Fungal culture. This is similar to bacterial culture except that it is used to detect fungal infection.
Chest radiographs (X-rays) may be recommended if the nasal discharge appears to be related to a problem in the trachea (windpipe) or lungs. Alternately, if cancer is found in the nasal cavity, then chest X-rays would be recommended to see if the cancer has spread to the lungs.
Testing for specific infectious organisms. In addition to bacterial and fungal culture, there are a variety of tests that can be used to detect infectious organisms. These include the newer DNA-PCR tests and blood tests that detect antibodies in a patient’s blood against specific organisms.
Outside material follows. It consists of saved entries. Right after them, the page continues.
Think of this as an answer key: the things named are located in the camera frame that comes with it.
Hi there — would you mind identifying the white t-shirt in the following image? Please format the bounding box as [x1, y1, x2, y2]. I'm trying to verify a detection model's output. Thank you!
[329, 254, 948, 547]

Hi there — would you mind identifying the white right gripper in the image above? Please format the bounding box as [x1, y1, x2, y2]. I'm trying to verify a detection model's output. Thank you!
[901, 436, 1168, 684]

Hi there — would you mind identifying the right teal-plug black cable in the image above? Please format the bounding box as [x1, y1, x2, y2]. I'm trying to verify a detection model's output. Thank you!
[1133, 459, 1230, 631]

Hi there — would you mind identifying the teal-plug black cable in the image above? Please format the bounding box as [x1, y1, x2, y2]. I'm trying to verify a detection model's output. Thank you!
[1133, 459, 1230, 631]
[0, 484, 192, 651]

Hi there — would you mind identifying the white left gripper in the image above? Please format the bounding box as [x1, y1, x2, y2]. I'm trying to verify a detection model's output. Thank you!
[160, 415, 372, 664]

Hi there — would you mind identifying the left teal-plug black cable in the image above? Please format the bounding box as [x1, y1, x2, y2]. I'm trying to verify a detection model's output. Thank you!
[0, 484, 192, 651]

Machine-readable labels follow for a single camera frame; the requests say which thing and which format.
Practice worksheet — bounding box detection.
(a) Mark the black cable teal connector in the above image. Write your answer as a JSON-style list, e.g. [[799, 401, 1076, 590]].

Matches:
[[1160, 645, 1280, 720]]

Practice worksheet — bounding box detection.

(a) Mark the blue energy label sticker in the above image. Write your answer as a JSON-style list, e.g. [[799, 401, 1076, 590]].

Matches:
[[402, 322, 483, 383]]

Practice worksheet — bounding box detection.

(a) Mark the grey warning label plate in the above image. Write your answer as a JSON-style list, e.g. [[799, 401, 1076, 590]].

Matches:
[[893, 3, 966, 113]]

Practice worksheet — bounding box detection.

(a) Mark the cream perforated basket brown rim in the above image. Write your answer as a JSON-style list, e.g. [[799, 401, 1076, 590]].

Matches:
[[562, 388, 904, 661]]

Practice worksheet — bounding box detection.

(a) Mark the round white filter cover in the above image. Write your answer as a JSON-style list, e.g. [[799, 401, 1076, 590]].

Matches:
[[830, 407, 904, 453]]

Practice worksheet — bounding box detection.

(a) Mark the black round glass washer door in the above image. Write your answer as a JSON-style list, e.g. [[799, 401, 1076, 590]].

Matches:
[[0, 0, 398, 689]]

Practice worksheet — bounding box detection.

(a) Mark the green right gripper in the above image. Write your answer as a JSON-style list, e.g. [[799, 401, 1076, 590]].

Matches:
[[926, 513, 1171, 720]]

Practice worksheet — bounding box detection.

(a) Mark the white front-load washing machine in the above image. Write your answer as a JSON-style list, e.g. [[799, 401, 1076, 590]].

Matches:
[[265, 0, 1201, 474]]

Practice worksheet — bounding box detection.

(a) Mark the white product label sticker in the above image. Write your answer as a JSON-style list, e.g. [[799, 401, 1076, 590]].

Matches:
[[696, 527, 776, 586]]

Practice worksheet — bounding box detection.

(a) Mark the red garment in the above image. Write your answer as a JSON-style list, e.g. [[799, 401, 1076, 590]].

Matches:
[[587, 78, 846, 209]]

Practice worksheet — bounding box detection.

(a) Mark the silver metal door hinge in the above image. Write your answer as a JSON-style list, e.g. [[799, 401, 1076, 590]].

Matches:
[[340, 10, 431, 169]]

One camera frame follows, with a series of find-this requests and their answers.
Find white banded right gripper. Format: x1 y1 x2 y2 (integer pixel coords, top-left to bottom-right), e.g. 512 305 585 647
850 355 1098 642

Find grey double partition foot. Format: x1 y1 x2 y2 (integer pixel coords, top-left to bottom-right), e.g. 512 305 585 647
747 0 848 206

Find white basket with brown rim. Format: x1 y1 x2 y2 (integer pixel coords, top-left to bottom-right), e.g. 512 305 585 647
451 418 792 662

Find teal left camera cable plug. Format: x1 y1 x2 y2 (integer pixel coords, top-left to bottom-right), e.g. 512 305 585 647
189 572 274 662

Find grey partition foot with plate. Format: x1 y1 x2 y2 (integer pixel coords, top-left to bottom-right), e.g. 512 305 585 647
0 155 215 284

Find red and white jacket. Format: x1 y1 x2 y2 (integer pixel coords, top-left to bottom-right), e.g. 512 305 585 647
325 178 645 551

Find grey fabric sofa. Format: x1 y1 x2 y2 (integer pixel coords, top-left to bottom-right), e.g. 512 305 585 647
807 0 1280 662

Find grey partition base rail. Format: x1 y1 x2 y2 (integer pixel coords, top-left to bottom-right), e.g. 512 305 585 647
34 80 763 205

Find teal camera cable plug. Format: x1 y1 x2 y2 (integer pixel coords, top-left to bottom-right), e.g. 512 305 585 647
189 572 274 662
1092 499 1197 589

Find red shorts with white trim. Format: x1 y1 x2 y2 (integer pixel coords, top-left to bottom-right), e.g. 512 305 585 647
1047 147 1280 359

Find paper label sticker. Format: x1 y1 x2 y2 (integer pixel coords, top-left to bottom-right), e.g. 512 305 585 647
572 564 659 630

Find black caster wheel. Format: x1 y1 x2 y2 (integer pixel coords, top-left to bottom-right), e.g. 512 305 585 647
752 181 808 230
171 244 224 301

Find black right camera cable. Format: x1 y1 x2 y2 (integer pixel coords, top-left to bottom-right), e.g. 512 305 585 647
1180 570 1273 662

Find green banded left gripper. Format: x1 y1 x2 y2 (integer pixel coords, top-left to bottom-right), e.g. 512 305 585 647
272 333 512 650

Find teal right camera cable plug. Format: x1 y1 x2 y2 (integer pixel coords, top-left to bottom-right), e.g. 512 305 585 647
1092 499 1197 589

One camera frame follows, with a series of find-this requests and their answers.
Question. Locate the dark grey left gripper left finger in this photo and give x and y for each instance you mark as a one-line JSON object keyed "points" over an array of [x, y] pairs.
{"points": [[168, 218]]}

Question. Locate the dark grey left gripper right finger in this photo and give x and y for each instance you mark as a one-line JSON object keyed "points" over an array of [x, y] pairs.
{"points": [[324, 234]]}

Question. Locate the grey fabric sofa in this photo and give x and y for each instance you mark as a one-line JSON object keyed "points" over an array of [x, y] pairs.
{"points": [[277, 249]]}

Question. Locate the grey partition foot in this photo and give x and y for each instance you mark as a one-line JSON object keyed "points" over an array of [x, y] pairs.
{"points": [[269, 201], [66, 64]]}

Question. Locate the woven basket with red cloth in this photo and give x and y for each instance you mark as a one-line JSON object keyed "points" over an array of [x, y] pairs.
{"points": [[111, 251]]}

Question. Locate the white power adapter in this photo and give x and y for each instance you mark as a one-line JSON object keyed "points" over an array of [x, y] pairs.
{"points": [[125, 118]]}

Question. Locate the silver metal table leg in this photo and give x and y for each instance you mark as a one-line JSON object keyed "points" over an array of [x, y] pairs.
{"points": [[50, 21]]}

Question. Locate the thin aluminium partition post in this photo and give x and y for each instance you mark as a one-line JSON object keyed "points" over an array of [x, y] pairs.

Computerized tomography (CT) and magnetic resonance imaging (MRI). These are advanced technologies that are available only at veterinary referral hospitals. CT and MRI scans provide a more detailed image of the skull and nasal sinuses and can often detect small abnormalities that are not evident on X-rays.
Biopsy. Cells and tissues are collected from the nasal passages and submitted to the laboratory where they are examined under the microscope by a veterinary pathologist. Biopsy can often provide a definitive diagnosis.
If the cause of a pet's sneezing or nasal discharge cannot be determined by the techniques described above, then surgical exploration of the nasal cavity may need to be performed. This is a difficult procedure and would be done only by a specialized veterinary surgeon.